ABOUT THIS TASK
From the data below, retype exactly the lines starting with the one that contains "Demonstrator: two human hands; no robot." and ending with the one that contains "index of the", both included.

----- DATA EXCERPT -----

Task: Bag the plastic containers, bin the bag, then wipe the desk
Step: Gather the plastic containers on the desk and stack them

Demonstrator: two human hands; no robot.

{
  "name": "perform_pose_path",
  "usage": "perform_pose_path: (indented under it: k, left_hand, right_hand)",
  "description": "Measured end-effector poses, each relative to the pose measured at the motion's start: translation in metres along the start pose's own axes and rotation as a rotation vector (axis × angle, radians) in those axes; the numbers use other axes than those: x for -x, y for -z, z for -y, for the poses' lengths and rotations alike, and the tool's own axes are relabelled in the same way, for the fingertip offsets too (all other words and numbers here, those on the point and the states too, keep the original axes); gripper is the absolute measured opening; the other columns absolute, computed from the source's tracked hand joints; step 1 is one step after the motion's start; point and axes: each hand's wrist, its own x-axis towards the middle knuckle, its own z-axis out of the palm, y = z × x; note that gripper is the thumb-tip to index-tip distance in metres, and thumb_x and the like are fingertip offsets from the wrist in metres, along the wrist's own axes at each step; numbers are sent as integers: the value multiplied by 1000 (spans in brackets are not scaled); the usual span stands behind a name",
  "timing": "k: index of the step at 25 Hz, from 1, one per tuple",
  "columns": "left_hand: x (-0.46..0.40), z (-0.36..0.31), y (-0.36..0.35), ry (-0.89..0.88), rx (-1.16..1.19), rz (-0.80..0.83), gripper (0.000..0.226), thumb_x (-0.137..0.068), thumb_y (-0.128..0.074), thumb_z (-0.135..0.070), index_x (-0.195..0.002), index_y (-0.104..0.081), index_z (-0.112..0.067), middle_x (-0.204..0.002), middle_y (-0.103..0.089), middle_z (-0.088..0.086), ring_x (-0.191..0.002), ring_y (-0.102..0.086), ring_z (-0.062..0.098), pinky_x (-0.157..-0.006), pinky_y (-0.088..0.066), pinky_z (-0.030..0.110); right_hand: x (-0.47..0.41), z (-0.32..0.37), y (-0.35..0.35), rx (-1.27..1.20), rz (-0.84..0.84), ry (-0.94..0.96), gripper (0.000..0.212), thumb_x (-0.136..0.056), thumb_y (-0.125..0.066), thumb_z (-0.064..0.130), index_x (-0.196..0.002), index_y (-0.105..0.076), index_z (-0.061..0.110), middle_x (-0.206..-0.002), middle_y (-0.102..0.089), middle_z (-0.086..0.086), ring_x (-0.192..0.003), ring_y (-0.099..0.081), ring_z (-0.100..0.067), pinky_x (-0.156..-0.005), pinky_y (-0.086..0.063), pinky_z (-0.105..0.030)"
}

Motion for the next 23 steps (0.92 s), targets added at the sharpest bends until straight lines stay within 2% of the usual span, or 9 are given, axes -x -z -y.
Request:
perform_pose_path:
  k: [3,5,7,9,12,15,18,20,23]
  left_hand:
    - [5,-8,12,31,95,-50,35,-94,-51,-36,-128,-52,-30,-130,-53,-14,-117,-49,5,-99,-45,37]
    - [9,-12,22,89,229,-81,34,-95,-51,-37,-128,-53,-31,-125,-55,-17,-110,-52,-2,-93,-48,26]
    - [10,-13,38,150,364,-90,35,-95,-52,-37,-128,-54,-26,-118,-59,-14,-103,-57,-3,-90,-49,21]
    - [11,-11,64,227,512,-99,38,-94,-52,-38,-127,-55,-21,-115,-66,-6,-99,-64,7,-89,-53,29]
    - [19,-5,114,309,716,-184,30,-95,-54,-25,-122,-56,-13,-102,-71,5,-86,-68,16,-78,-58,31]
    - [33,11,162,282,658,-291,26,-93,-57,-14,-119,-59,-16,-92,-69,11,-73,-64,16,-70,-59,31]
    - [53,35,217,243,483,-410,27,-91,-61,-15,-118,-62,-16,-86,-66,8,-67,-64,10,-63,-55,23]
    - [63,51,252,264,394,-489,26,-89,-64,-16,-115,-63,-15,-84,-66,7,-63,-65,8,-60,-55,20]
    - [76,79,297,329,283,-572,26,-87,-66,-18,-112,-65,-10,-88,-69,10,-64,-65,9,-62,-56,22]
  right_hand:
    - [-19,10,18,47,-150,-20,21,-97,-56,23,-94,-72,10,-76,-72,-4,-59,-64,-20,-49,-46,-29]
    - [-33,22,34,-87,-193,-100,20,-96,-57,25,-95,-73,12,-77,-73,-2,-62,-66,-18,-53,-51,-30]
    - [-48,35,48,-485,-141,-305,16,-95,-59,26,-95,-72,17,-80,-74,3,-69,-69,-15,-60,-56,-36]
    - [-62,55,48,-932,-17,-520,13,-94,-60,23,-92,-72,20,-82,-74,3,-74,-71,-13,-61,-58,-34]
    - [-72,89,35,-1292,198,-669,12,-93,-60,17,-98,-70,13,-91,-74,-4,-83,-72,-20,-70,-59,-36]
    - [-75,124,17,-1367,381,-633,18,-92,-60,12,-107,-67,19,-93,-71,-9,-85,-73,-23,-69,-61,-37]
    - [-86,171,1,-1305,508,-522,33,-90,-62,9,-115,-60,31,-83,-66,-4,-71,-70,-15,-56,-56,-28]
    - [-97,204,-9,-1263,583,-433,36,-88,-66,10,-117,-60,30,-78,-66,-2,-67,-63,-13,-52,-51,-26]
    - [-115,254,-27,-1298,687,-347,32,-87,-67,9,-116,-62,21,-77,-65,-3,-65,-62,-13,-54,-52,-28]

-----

EXERCISE SOLUTION
Demonstrator: two human hands; no robot.

{
  "name": "perform_pose_path",
  "usage": "perform_pose_path: (indented under it: k, left_hand, right_hand)",
  "description": "Measured end-effector poses, each relative to the pose measured at the motion's start: translation in metres along the start pose's own axes and rotation as a rotation vector (axis × angle, radians) in those axes; the numbers use other axes than those: x for -x, y for -z, z for -y, for the poses' lengths and rotations alike, and the tool's own axes are relabelled in the same way, for the fingertip offsets too (all other words and numbers here, those on the point and the states too, keep the original axes); gripper is the absolute measured opening; the other columns absolute, computed from the source's tracked hand joints; step 1 is one step after the motion's start; point and axes: each hand's wrist, its own x-axis towards the middle knuckle, its own z-axis out of the palm, y = z × x; note that gripper is the thumb-tip to index-tip distance in metres, and thumb_x and the like are fingertip offsets from the wrist in metres, along the wrist's own axes at each step; numbers are sent as integers: the value multiplied by 1000 (spans in brackets are not scaled); the usual span stands behind a name",
  "timing": "k: index of the step at 25 Hz, from 1, one per tuple",

That completes the response to the exercise.